▶ **Data**
* * *
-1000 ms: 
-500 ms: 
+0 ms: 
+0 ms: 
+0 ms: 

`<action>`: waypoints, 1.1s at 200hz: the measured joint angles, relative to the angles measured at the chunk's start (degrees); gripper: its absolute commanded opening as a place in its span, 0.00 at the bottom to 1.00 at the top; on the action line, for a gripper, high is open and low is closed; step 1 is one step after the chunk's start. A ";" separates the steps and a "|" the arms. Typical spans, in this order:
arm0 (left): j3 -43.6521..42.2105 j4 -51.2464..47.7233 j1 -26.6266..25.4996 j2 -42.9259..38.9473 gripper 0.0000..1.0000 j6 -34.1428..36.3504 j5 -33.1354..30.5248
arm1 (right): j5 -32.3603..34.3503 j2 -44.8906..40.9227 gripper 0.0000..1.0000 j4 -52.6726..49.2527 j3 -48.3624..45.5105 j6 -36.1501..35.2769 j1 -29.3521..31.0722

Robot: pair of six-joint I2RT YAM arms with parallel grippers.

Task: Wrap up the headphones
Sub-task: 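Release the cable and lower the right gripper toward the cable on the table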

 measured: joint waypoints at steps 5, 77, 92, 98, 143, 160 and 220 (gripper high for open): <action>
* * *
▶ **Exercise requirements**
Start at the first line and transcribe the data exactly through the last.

▶ **Output below**
-1000 ms: 
-500 ms: 
+0 ms: 
+0 ms: 
+0 ms: 

`<action>`: waypoints, 1.1s at 200hz: the measured joint angles, relative to the angles measured at the chunk's start (degrees); gripper: its absolute commanded opening as a place in its span, 0.00 at the bottom to 1.00 at the top; on the action line, for a gripper, high is open and low is closed; step 1 is one step after the chunk's start. A ";" separates the steps and a "|" the arms. Typical spans, in this order:
arm0 (left): j3 -43.6521..42.2105 j4 -51.2464..47.7233 j1 -26.6266..25.4996 j2 -42.9259..38.9473 gripper 0.0000..1.0000 j6 -34.1428..36.3504 j5 -33.1354..30.5248
arm1 (right): j5 -32.3603..34.3503 j2 -44.8906..40.9227 gripper 0.0000..1.0000 j4 -52.6726..49.2527 j3 -48.3624..45.5105 j6 -36.1501..35.2769 j1 -29.3521..31.0722

Robot: pair of six-joint I2RT YAM arms with parallel grippers.

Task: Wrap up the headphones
Sub-task: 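Release the cable and lower the right gripper toward the cable on the table
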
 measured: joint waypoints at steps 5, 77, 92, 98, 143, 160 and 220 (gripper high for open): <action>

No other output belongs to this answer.